**Task brief:**
Nothing in the data should be left out, so repeat it all exactly.

**Data provided:**
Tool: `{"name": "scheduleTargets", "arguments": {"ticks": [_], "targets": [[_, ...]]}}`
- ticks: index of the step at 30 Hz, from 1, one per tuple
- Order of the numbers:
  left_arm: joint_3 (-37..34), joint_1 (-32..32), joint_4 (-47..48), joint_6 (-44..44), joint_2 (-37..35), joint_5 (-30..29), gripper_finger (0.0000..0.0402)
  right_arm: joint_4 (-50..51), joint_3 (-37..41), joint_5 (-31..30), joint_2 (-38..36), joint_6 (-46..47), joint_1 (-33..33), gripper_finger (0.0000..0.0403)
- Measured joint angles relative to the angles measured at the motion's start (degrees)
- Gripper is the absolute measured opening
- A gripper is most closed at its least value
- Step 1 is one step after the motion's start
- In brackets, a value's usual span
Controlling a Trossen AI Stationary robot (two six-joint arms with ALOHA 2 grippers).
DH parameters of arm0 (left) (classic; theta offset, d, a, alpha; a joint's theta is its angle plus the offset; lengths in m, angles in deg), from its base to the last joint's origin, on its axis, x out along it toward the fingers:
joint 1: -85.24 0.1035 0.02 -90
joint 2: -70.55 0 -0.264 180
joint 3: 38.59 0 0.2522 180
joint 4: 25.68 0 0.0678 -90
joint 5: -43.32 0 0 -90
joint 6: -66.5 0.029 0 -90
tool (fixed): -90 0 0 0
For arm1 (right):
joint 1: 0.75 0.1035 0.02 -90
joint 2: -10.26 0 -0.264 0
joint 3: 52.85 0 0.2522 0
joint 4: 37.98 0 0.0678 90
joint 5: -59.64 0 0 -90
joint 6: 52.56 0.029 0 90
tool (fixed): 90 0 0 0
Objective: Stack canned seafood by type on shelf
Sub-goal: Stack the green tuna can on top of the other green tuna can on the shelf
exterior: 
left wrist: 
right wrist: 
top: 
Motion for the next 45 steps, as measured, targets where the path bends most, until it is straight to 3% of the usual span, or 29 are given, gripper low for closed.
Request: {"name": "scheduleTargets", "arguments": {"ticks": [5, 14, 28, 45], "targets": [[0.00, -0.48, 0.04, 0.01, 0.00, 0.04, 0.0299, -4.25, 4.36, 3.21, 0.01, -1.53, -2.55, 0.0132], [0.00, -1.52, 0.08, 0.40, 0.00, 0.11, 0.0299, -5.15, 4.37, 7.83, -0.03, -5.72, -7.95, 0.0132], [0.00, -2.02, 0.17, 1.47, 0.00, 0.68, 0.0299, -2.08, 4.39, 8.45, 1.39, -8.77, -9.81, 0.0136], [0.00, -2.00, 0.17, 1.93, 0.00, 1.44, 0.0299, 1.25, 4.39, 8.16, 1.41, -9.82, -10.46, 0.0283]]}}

**Exercise output:**
Tool: `{"name": "scheduleTargets", "arguments": {"ticks": [_], "targets": [[_, ...]]}}`
- ticks: index of the step at 30 Hz, from 1, one per tuple
- Order of the numbers:
  left_arm: joint_3 (-37..34), joint_1 (-32..32), joint_4 (-47..48), joint_6 (-44..44), joint_2 (-37..35), joint_5 (-30..29), gripper_finger (0.0000..0.0402)
  right_arm: joint_4 (-50..51), joint_3 (-37..41), joint_5 (-31..30), joint_2 (-38..36), joint_6 (-46..47), joint_1 (-33..33), gripper_finger (0.0000..0.0403)
- Measured joint angles relative to the angles measured at the motion's start (degrees)
- Gripper is the absolute measured opening
- A gripper is most closed at its least value
- Step 1 is one step after the motion's start
- In brackets, a value's usual span
Controlling a Trossen AI Stationary robot (two six-joint arms with ALOHA 2 grippers).
DH parameters of arm0 (left) (classic; theta offset, d, a, alpha; a joint's theta is its angle plus the offset; lengths in m, angles in deg), from its base to the last joint's origin, on its axis, x out along it toward the fingers:
joint 1: -85.24 0.1035 0.02 -90
joint 2: -70.55 0 -0.264 180
joint 3: 38.59 0 0.2522 180
joint 4: 25.68 0 0.0678 -90
joint 5: -43.32 0 0 -90
joint 6: -66.5 0.029 0 -90
tool (fixed): -90 0 0 0
For arm1 (right):
joint 1: 0.75 0.1035 0.02 -90
joint 2: -10.26 0 -0.264 0
joint 3: 52.85 0 0.2522 0
joint 4: 37.98 0 0.0678 90
joint 5: -59.64 0 0 -90
joint 6: 52.56 0.029 0 90
tool (fixed): 90 0 0 0
Objective: Stack canned seafood by type on shelf
Sub-goal: Stack the green tuna can on top of the other green tuna can on the shelf
exterior: 
left wrist: 
right wrist: 
top: 
Motion for the next 45 steps, as measured, targets where the path bends most, until it is straight to 3% of the usual span, or 29 are given, gripper low for closed.
Request: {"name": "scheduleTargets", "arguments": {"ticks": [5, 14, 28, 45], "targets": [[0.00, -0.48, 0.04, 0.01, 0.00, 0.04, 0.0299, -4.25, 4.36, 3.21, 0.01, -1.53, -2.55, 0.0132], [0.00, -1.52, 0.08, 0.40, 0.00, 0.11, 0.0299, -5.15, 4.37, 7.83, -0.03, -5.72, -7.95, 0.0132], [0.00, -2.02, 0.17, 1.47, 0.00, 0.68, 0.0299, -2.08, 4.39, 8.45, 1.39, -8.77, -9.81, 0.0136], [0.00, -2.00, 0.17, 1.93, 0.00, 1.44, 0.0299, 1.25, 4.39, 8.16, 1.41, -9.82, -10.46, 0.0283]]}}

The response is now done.